Xorbits Pandas vs. DaskDF vs. Modin vs. Koalas#

Libraries such as Dask DataFrame (short for DaskDF), Pandas API on Spark (short for Koalas), and Modin aim to support the pandas API on top of distributed computing frameworks. Externally, these libraries are pandas-like APIs, but they appear quite differently in terms of design and implementation. In this article, we will compare Xorbits DataFrame (xorbits.pandas) with these libraries to help you decide which one is right for your needs.

Summary#

Dimension	Xorbits	Modin	DaskDF	Koalas
Evaluation Semantics	Deferred	Eager	Lazy	Lazy
API Compatibility	High	High	Medium	Medium
Ordering Semantics	Yes	Yes	No	No
Ecosystem Compatibility	High	Low	High	Low
Local Development	Easy	Easy	Easy	Install Java/Scala/Spark
GPU	Yes	None	Third-party	None
Scalability	~10TB	~10GB	~100GB	~10TB

Introduction#

Dask DataFrame is a large parallel dataframe composed of many smaller pandas dataframes. DaskDF is lazily evaluated, and operations are not immediately executed. Users build a task graph of dataframes and then initiate computation by explicitly invoking the .compute() function.
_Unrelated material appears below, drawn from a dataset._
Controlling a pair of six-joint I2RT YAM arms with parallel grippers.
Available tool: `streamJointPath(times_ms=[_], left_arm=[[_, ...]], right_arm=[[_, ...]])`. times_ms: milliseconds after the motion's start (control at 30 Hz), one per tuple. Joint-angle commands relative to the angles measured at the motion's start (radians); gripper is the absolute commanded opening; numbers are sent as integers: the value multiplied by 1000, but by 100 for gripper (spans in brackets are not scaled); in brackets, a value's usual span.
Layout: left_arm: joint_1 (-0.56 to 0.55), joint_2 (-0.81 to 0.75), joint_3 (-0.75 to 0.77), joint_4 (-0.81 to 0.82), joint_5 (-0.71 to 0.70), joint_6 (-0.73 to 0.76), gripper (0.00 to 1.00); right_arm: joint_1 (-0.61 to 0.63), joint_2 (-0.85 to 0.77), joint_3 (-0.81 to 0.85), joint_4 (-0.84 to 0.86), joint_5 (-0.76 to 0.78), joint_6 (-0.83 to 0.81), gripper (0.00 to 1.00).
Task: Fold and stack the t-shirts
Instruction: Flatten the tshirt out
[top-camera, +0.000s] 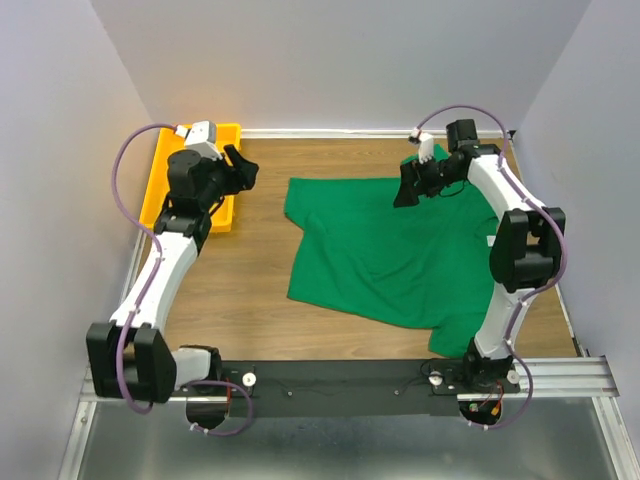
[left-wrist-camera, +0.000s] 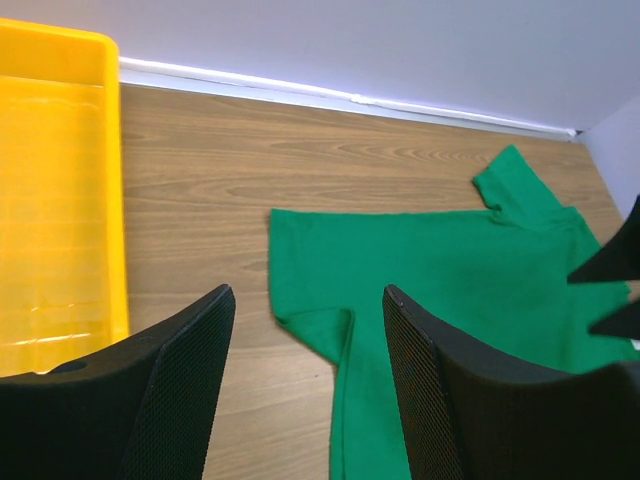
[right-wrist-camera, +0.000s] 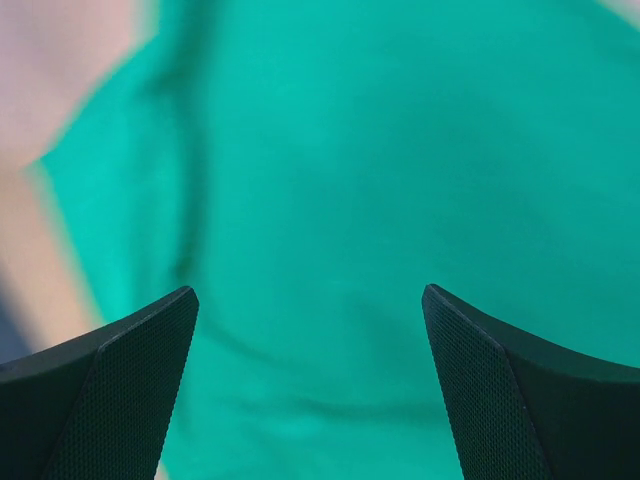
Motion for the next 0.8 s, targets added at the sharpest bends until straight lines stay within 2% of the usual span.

Modin is another library that claims to scale Pandas by changing a single line of code. It aims to support the pandas API on preexisting infrastructure, e.g., Modin supports running on both Dask and Ray’s compute engine. Modin uses a modular design so that it can be ported to other computing frameworks. We believe that while being independent of specific computation frameworks does offer flexibility, it can come at the cost of sub-optimal performance. For example, complex tasks (e.g. join) generally require the adaptation of execution frameworks for scheduling and resource management. Framework-agnostic approach may be difficult to achieve the best performance.

Pandas API on Spark (Koalas) delivers the pandas API on Spark. Similar to DaskDF, Koalas also utilizes lazy computation, only commencing computation when the user demands the results. Since Koalas is based on Spark, a mature distributed computing system, it is able to deal with large datasets. In the “Performance Comparison” section, we evaluate the performance of these libraries on large datasets (100GB~1TB). Xorbits demonstrates comparable scalability to Koalas while additionally offering a higher API coverage.

In the following sections, we will carefully compare the differences in terms of semantics and user experience with DaskDF, Koalas, and Modin.

Evaluation Semantics#

DaskDF and Koalas employ lazy evaluation, which delays the computation until users explicitly request the results. Particularly, DaskDF’s API requires users to explicitly invoke .compute() to materialize the computation result. Overall, the need to deliberately trigger computation makes the API less convenient to work with, yet it provides DaskDF and Koalas the chance to perform holistic optimizations across the entire dataflow graph. But we believe this approach is less user-friendly because it places a significant optimization responsibility on the user.

Modin adopts eager evaluation. This evaluation mode is the standard procedure for data scientists when operating with pandas in an interactive setting, such as Jupyter Notebooks. But it may be less efficient if not all the outcomes of computation are needed.

On the other hand, Xorbits employs deferred execution. The benefit of eager evaluation is obvious for interactive data exploration, where users frequently iterate on their dataframe workflows or incrementally build their dataframe queries. Deferred execution bridges the gap between lazy and eager evaluation. More specifically, Xorbits can identify that users often only examine the first or last few rows/columns of the result and then compute this as part of the critical portion (e.g., the operations will influence the results that users inspect) and defer the rest to the non-critical portion. Xorbits will defer the execution of the non-critical portions so it can perform more holistic query planning and optimization. See our blogpost for more details.

API Compatibility#

All those libraries mentioned above achieve parallelism by dividing a large dataframe into smaller partitions that can be processed simultaneously. Consequently, the partitioning scheme chosen by the system determines the pandas API functions that can or cannot be supported.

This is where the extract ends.